| WHAT THE TASK ASKS |
From the first line to the last, set down the material exactly, leaving out its pictures.
--------------------------------------------------
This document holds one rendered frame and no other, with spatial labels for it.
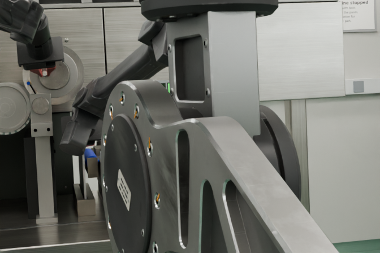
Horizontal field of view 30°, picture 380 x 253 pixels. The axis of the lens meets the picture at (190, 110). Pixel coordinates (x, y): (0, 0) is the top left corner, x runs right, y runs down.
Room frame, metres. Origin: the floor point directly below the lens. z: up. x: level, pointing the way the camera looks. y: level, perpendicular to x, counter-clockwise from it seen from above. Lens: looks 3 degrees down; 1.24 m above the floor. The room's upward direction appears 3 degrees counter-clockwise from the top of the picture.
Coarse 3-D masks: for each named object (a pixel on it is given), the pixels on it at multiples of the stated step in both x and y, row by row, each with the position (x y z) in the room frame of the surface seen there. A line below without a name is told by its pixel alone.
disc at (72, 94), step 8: (64, 48) 1.73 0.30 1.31; (72, 56) 1.73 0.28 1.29; (80, 64) 1.74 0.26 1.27; (24, 72) 1.71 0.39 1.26; (80, 72) 1.74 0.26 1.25; (24, 80) 1.71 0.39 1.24; (80, 80) 1.74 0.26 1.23; (80, 88) 1.74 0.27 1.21; (64, 96) 1.73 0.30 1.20; (72, 96) 1.73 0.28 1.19
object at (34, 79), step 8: (64, 56) 1.72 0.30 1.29; (72, 64) 1.73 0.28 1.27; (32, 72) 1.71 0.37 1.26; (72, 72) 1.72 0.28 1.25; (32, 80) 1.71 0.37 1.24; (72, 80) 1.72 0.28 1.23; (40, 88) 1.71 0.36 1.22; (64, 88) 1.72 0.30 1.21; (72, 88) 1.72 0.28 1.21; (56, 96) 1.72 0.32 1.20
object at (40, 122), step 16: (32, 96) 1.68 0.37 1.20; (48, 96) 1.69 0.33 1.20; (32, 112) 1.68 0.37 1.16; (48, 112) 1.69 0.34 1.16; (32, 128) 1.65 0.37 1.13; (48, 128) 1.65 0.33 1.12; (48, 144) 1.68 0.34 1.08; (48, 160) 1.67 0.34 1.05; (48, 176) 1.67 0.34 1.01; (48, 192) 1.67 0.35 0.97; (48, 208) 1.67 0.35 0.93
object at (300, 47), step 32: (0, 32) 2.02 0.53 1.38; (64, 32) 2.05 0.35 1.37; (96, 32) 2.07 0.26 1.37; (128, 32) 2.09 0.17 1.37; (288, 32) 2.19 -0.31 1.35; (320, 32) 2.21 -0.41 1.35; (0, 64) 2.02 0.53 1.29; (96, 64) 2.07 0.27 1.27; (288, 64) 2.19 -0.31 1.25; (320, 64) 2.21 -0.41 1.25; (288, 96) 2.19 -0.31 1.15; (320, 96) 2.21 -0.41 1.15
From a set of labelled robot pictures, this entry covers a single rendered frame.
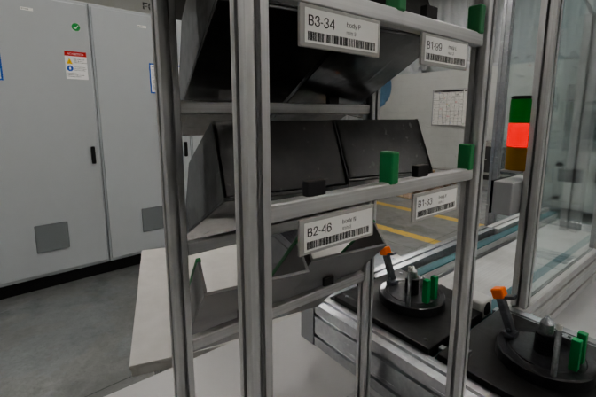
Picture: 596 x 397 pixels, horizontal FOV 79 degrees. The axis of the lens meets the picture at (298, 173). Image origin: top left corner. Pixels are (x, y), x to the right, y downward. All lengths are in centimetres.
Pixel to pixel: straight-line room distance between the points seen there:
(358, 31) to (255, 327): 24
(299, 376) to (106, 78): 300
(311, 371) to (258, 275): 58
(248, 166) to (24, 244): 328
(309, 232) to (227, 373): 59
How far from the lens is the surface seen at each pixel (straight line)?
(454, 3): 1011
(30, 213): 343
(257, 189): 26
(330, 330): 84
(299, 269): 48
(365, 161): 42
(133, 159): 351
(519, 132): 88
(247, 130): 24
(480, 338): 80
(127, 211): 357
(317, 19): 29
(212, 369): 86
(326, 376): 83
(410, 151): 47
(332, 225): 30
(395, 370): 75
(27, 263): 353
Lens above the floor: 138
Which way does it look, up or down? 9 degrees down
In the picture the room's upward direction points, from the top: straight up
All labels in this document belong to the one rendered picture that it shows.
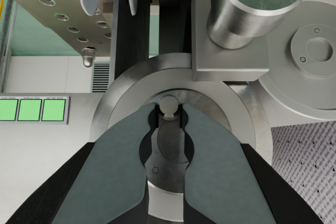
--------------------------------------------------
| YOUR RESPONSE |
This document holds one rendered frame and no other, with spatial labels for it.
Horizontal field of view 30°, picture 380 x 253 pixels. The axis of the lens meets the picture at (190, 110). Pixel coordinates (x, y): (0, 0) is the top left corner, x runs right, y runs down.
Room frame, metres. Origin: the floor point directly below the lens. z: up. x: level, pointing the way the camera looks. y: level, perpendicular to x, counter-clockwise from it seen from above. Lens: looks 3 degrees down; 1.24 m above the floor. The room's upward direction appears 3 degrees counter-clockwise from the top of the picture.
Coarse 3-D masks: for each named object (a pixel on it is given), the pixels on it at multiples of the stated step in both x and y, row by row, each with the position (x y z) in the room frame of the surface seen there. A line below without a name is told by its pixel alone.
disc at (72, 94), step 8: (64, 48) 1.73 0.30 1.31; (72, 56) 1.73 0.28 1.29; (80, 64) 1.74 0.26 1.27; (24, 72) 1.71 0.39 1.26; (80, 72) 1.74 0.26 1.25; (24, 80) 1.71 0.39 1.24; (80, 80) 1.74 0.26 1.23; (80, 88) 1.74 0.27 1.21; (64, 96) 1.73 0.30 1.20; (72, 96) 1.73 0.28 1.19
object at (34, 79), step 8: (64, 56) 1.72 0.30 1.29; (72, 64) 1.73 0.28 1.27; (32, 72) 1.71 0.37 1.26; (72, 72) 1.72 0.28 1.25; (32, 80) 1.71 0.37 1.24; (72, 80) 1.72 0.28 1.23; (40, 88) 1.71 0.36 1.22; (64, 88) 1.72 0.30 1.21; (72, 88) 1.72 0.28 1.21; (56, 96) 1.72 0.32 1.20
object at (40, 122), step 16: (32, 96) 1.68 0.37 1.20; (48, 96) 1.69 0.33 1.20; (32, 112) 1.68 0.37 1.16; (48, 112) 1.69 0.34 1.16; (32, 128) 1.65 0.37 1.13; (48, 128) 1.65 0.33 1.12; (48, 144) 1.68 0.34 1.08; (48, 160) 1.67 0.34 1.05; (48, 176) 1.67 0.34 1.01; (48, 192) 1.67 0.35 0.97; (48, 208) 1.67 0.35 0.93
object at (300, 47), step 32: (0, 32) 2.02 0.53 1.38; (64, 32) 2.05 0.35 1.37; (96, 32) 2.07 0.26 1.37; (128, 32) 2.09 0.17 1.37; (288, 32) 2.19 -0.31 1.35; (320, 32) 2.21 -0.41 1.35; (0, 64) 2.02 0.53 1.29; (96, 64) 2.07 0.27 1.27; (288, 64) 2.19 -0.31 1.25; (320, 64) 2.21 -0.41 1.25; (288, 96) 2.19 -0.31 1.15; (320, 96) 2.21 -0.41 1.15
From a set of labelled robot pictures, this entry covers a single rendered frame.
Picture: 596 x 397 pixels, horizontal FOV 79 degrees. The axis of the lens meets the picture at (298, 173). Image origin: top left corner. Pixels are (x, y), x to the right, y downward. All lengths are in centimetres.
Pixel to pixel: straight-line room distance between the points seen there:
(358, 31) to (255, 327): 24
(299, 376) to (106, 78): 300
(311, 371) to (258, 275): 58
(248, 166) to (24, 244): 328
(309, 232) to (227, 373): 59
How far from the lens is the surface seen at each pixel (straight line)?
(454, 3): 1011
(30, 213): 343
(257, 189): 26
(330, 330): 84
(299, 269): 48
(365, 161): 42
(133, 159): 351
(519, 132): 88
(247, 130): 24
(480, 338): 80
(127, 211): 357
(317, 19): 29
(212, 369): 86
(326, 376): 83
(410, 151): 47
(332, 225): 30
(395, 370): 75
(27, 263): 353
Lens above the floor: 138
Which way does it look, up or down? 9 degrees down
In the picture the room's upward direction points, from the top: straight up
All labels in this document belong to the one rendered picture that it shows.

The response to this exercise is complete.